* EXERCISE PROMPT
Go through the entries below and count the lines where "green" occurs. Give nothing but that number.

* RECORDS FOR THE TASK

________________________________________

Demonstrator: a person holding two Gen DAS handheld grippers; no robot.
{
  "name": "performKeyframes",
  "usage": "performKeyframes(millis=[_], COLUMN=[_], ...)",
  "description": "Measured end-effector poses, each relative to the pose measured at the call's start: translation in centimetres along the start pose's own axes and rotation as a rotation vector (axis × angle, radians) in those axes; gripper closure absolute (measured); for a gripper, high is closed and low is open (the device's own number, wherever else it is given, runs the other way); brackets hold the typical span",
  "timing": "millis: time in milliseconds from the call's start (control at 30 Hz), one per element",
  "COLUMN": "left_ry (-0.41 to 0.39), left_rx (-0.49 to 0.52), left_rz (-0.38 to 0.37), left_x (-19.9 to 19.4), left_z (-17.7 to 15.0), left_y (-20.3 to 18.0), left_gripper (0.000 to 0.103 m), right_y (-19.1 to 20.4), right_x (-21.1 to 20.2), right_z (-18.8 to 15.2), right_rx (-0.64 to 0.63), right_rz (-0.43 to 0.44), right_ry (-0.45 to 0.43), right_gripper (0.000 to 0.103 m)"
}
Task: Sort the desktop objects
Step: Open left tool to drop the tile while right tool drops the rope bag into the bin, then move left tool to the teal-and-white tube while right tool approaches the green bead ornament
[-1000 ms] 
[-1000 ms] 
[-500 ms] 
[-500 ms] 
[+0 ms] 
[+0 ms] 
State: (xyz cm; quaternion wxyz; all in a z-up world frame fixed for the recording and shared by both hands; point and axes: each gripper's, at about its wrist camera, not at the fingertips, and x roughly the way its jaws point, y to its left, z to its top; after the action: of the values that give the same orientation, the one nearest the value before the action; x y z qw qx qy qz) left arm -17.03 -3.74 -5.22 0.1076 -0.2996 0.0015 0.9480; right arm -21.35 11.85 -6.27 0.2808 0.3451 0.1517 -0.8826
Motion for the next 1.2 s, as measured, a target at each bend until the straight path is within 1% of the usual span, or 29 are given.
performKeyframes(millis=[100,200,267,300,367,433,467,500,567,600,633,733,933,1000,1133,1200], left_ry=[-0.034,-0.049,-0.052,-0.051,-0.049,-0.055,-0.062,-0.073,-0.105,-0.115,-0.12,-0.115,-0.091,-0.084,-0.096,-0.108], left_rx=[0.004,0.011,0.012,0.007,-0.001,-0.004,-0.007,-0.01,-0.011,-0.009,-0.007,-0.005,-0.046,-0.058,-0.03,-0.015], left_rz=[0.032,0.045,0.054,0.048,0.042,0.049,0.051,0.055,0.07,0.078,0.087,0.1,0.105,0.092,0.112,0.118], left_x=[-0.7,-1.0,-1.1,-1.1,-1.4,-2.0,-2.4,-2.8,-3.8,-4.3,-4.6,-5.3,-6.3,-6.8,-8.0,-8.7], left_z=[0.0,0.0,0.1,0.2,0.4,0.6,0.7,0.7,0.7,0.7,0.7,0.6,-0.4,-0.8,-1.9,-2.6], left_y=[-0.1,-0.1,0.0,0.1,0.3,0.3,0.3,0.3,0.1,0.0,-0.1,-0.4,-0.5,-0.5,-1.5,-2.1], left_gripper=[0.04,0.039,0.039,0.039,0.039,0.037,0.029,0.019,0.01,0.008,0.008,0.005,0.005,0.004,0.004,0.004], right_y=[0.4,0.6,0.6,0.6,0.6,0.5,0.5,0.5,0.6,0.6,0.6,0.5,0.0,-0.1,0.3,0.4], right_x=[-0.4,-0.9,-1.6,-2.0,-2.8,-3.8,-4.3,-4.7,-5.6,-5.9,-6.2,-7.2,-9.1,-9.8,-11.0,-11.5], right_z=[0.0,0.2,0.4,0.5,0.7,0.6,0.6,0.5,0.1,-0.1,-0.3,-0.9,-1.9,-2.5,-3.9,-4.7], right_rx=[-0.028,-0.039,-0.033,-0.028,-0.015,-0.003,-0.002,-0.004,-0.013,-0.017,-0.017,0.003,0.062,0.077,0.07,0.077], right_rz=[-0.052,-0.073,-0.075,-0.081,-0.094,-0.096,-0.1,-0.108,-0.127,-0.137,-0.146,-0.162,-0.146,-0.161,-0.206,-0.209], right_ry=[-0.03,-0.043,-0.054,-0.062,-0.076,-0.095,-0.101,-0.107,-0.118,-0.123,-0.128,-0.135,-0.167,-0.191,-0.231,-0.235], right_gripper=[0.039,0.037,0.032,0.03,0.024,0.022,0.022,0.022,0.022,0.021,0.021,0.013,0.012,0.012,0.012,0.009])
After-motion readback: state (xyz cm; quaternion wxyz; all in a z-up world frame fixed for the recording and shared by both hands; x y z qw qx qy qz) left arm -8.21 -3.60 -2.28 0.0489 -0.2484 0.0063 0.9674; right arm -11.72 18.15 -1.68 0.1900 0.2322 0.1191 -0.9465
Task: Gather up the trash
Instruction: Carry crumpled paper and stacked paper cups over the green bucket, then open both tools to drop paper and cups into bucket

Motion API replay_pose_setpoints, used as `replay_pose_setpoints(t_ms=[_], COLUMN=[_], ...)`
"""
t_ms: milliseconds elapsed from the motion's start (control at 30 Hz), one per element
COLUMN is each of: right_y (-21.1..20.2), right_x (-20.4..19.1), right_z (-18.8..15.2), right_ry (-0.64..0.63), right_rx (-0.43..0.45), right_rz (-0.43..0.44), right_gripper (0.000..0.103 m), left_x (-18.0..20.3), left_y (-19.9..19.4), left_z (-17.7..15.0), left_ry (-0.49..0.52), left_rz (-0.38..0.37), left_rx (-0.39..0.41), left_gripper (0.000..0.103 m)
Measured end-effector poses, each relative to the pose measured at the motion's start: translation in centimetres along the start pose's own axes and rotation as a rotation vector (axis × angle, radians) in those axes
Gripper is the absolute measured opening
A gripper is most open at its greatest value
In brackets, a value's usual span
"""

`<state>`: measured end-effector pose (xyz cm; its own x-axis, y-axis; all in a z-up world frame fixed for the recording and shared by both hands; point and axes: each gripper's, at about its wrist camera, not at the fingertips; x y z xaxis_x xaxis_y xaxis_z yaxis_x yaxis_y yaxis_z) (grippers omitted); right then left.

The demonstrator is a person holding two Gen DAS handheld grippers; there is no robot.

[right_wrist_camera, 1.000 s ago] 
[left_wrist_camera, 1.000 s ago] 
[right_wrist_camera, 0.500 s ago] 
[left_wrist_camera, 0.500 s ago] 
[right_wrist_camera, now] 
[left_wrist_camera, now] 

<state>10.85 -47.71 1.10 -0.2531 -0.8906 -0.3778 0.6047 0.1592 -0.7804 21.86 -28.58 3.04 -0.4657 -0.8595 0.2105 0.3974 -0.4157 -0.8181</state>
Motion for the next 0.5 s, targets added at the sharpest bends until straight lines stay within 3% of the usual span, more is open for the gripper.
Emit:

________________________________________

* SOLUTION TO THIS EXERCISE
2